Entries shown>
━━━━
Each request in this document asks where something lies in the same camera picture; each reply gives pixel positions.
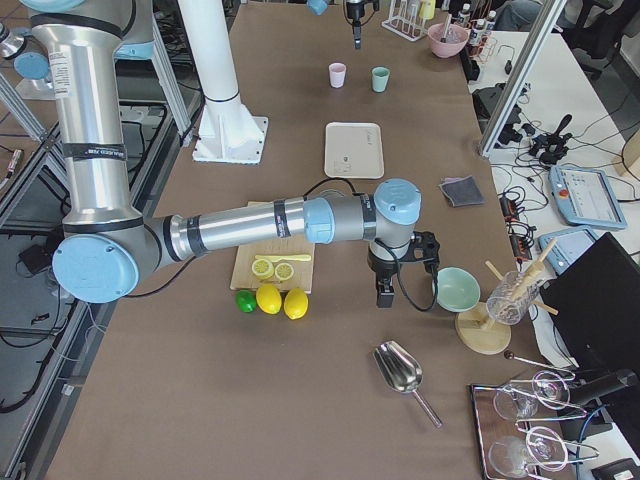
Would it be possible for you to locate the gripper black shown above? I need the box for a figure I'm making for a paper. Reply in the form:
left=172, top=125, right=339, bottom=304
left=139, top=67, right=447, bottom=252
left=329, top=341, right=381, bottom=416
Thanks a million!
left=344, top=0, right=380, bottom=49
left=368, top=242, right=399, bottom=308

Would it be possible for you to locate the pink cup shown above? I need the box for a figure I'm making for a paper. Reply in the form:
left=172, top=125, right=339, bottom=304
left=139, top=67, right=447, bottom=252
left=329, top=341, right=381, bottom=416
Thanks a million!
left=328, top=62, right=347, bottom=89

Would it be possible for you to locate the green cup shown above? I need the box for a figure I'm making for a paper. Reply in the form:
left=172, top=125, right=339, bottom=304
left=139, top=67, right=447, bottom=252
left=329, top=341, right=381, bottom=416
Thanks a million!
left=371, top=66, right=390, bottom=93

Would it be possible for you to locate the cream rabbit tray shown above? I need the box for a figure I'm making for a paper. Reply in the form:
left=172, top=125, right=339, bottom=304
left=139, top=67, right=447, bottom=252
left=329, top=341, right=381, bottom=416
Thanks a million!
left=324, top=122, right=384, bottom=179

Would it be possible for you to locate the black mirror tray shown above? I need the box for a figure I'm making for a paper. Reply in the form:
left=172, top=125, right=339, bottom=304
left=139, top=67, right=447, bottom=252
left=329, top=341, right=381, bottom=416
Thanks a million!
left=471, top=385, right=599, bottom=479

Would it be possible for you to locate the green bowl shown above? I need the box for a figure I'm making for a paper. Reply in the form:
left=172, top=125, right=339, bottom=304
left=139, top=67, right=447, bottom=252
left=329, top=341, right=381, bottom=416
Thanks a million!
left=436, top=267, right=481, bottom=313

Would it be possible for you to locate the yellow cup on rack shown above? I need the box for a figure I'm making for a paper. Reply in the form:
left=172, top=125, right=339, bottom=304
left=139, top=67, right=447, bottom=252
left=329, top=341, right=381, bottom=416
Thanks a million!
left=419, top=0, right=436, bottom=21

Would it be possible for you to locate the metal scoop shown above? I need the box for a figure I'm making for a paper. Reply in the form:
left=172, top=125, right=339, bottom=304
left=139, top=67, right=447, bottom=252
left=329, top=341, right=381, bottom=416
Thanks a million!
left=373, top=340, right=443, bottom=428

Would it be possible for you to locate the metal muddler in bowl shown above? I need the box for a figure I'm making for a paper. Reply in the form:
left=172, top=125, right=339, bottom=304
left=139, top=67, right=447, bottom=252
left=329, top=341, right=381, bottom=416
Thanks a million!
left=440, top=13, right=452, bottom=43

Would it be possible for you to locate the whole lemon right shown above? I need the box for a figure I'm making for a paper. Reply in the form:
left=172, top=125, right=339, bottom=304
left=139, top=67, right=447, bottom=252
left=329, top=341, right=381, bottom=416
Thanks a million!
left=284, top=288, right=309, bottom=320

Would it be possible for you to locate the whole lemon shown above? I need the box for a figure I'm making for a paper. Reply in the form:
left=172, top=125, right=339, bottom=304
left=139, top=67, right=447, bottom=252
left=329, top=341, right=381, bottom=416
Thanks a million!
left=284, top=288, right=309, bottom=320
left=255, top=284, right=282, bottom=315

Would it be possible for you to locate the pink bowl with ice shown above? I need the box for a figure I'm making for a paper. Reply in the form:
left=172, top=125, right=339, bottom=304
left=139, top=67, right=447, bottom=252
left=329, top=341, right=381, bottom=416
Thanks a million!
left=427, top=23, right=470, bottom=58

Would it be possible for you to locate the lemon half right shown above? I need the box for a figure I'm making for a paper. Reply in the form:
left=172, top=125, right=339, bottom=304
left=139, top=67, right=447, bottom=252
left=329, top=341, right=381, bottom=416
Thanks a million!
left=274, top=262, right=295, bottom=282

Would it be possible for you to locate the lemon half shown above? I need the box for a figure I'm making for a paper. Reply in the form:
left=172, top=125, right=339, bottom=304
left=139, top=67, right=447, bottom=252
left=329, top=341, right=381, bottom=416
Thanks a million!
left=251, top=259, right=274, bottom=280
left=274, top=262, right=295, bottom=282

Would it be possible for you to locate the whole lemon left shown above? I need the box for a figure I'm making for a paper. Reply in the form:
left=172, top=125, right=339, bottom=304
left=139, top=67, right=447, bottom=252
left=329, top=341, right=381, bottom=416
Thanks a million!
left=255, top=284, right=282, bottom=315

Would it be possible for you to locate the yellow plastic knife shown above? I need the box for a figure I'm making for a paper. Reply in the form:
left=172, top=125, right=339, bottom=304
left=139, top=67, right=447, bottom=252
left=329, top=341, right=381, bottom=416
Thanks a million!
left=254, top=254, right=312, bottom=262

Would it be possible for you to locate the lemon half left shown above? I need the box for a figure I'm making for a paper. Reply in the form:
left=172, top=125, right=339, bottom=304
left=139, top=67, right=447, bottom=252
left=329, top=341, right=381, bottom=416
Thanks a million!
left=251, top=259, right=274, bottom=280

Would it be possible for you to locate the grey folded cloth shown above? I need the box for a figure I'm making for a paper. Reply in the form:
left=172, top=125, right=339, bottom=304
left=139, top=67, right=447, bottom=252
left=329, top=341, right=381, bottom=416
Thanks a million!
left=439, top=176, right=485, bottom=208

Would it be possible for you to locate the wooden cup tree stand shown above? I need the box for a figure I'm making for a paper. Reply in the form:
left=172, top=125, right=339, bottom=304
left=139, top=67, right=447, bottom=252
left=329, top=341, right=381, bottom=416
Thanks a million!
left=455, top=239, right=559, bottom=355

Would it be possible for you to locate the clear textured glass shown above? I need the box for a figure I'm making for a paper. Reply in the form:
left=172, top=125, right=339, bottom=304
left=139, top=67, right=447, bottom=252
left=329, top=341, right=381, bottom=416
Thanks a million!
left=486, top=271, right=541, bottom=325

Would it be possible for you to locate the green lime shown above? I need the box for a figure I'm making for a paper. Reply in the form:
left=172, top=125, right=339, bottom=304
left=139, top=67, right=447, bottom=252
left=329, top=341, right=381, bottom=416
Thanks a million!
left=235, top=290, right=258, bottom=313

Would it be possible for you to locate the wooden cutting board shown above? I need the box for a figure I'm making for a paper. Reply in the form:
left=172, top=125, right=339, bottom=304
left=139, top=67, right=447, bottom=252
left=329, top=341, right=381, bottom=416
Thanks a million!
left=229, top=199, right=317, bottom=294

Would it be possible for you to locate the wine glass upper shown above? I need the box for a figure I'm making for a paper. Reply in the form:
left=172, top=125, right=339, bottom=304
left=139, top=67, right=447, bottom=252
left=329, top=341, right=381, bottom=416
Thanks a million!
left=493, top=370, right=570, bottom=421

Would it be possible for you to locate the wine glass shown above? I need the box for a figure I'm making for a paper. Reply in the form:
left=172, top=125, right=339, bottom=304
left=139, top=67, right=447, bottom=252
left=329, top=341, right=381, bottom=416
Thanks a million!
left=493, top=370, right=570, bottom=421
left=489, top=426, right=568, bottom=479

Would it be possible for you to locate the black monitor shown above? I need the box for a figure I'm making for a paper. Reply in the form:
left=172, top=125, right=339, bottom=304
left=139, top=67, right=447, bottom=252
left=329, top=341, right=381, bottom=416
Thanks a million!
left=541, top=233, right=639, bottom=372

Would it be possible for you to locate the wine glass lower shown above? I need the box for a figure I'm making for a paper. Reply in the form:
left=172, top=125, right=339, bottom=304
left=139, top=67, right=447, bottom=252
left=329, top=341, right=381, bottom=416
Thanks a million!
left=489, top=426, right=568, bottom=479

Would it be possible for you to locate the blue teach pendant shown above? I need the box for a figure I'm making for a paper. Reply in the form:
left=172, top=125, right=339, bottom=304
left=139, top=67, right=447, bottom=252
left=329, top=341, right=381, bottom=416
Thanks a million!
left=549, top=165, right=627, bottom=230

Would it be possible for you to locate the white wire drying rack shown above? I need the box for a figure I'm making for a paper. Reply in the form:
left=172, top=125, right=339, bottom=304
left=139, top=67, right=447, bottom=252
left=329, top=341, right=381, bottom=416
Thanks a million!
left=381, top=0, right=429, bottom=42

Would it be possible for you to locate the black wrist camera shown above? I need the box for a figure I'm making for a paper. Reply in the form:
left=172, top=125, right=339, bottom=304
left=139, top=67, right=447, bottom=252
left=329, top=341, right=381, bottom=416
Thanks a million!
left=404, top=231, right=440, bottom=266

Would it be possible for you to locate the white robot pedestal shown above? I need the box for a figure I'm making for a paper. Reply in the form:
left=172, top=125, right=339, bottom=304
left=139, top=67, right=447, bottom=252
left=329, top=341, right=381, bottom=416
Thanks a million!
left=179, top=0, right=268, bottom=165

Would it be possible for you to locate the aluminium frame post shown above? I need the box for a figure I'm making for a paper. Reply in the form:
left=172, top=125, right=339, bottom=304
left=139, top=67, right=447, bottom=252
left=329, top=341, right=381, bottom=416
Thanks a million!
━━━━
Your goal> Only a number is wanted here: the count of lines in the data that include the word "metal".

Answer space> 2